Marvel—and by extension, Disney—is either feigning outrage now that the tweets have come to the fore, or it didn’t do the necessary due diligence when hiring Gunn; either way, it’s a bad look for the company, compounded by the fact Disney doesn’t seem to have an identifiable set of standards. In April 2017, when the return of Barr’s show was announced, many pointed to old, offensive tweets she had made. At that time, Disney and ABC were content to move forward with production—it wasn’t until Barr made an offensive statement in real time that the company decided to take action. Gunn’s firing is a lesson to Disney to do a better job of vetting its creative talent to ensure controversies such as these are avoided. It’s also a lesson to creatives, and frankly for anyone who has career aspirations: Never tweet.

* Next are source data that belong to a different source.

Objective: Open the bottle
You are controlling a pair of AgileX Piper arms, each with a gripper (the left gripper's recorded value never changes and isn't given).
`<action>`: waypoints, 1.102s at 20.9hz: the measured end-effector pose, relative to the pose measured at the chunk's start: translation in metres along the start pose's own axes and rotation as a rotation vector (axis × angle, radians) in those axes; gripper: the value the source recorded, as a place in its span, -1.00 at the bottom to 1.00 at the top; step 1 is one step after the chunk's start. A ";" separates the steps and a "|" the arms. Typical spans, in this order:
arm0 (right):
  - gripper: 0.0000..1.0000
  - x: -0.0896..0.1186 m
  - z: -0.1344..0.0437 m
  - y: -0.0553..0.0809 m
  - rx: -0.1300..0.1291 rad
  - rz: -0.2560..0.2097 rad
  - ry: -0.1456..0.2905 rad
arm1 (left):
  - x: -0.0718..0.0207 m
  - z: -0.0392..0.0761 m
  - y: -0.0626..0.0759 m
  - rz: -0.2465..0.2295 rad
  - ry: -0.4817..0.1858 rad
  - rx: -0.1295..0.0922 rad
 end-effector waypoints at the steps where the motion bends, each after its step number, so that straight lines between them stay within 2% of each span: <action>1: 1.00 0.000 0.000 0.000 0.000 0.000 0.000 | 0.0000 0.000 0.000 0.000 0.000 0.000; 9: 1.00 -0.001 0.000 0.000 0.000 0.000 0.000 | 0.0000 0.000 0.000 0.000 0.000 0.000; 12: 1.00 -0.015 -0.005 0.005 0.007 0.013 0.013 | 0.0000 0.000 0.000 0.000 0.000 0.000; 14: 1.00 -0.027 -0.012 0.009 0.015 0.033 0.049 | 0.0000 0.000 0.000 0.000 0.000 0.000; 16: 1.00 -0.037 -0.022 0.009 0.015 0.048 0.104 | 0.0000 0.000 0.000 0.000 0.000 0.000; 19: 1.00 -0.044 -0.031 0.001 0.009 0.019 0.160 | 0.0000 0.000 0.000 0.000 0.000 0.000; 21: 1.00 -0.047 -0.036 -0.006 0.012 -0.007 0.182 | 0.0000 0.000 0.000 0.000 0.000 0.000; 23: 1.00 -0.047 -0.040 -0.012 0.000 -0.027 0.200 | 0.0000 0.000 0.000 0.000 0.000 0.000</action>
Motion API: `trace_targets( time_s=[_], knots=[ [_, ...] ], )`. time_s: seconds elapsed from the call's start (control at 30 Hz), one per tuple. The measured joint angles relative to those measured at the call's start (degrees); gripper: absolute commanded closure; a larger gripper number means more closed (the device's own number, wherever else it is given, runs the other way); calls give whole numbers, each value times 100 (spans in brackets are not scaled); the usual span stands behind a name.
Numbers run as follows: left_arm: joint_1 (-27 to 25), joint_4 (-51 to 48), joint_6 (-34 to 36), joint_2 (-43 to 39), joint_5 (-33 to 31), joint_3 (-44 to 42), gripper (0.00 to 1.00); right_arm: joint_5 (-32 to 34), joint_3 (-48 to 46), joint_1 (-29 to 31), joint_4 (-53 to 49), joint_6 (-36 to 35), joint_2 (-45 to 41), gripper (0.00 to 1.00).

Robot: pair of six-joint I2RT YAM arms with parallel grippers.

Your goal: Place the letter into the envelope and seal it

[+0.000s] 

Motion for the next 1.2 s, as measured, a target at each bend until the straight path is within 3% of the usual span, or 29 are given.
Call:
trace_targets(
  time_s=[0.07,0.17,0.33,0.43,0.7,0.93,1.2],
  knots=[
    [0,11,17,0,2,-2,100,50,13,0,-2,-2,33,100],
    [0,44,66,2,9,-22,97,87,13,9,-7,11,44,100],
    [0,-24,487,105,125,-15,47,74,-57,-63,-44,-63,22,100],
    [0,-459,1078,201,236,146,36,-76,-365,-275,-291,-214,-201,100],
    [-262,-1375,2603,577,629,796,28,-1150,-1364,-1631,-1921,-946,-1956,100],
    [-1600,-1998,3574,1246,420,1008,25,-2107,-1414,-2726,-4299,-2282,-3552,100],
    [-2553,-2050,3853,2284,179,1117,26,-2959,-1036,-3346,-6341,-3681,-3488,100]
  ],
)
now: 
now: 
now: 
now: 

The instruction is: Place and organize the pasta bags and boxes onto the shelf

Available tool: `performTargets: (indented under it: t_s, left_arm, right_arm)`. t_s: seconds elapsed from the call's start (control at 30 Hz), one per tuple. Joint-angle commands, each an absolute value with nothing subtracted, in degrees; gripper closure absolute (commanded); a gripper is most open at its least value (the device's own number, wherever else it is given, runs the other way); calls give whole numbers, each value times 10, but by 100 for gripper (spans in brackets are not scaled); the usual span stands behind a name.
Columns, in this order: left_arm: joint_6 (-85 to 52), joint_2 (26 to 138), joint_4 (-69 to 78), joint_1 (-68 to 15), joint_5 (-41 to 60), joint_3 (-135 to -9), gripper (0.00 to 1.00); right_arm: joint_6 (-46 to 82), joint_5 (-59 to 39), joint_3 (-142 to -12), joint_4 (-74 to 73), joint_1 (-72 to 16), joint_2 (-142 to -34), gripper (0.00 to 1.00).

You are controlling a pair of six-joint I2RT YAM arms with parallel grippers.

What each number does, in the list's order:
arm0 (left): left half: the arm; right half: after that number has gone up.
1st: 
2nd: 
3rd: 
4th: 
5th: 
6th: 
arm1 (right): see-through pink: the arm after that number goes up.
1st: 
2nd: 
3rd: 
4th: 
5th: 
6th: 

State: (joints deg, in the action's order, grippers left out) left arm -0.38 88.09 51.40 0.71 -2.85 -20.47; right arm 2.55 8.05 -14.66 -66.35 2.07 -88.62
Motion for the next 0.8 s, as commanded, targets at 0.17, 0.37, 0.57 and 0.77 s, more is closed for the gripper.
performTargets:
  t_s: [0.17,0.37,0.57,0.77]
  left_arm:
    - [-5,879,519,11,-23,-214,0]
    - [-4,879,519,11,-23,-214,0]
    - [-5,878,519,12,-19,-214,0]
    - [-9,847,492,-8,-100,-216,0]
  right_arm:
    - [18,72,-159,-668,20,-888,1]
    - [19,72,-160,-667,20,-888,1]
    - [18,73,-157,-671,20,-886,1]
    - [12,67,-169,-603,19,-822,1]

Hollywood and the Internet

While the contents of Gunn’s tweets and his attempted humor are abhorrent and objectively offensive, the process with which he was fired by Disney is also a disconcerting extension of the increasingly hostile relationship between filmmakers and fans on the internet. The campaign against Gunn was spearheaded by alt-right talking head Mike Cernovich and some of his prominent conservative peers. Cernovich took screenshots of Gunn’s old tweets and labeled the filmmaker a pedophile based on their contents. (Gunn, in his series of tweets on Thursday night, emphasized that “For the record, when I made these shocking jokes, I wasn’t living them out. I know this is a weird statement to make, and seems obvious, but, still, here I am, saying it.”)

Cernovich not only used Gunn’s tweets as more “evidence” of Hollywood operating an underground pedophile network—a common refrain among alt-right conspiracy theorists—but he weaponized them to target a person he disagreed with politically. That Cernovich was successful in getting Disney—the biggest entertainment company on the planet—to fire the director of one of its biggest franchises is a frightening step in troll campaigns. It wasn’t long ago that campaigns like this were focusing on tanking the Rotten Tomatoes score for the female-led Ghostbusters or Star Wars: The Last Jedi.

Ultimately, it’s in Disney’s hands to avoid moments like Gunn’s firing in the first place—by either not beholding themselves to these kinds of campaigns, or installing a better vetting process.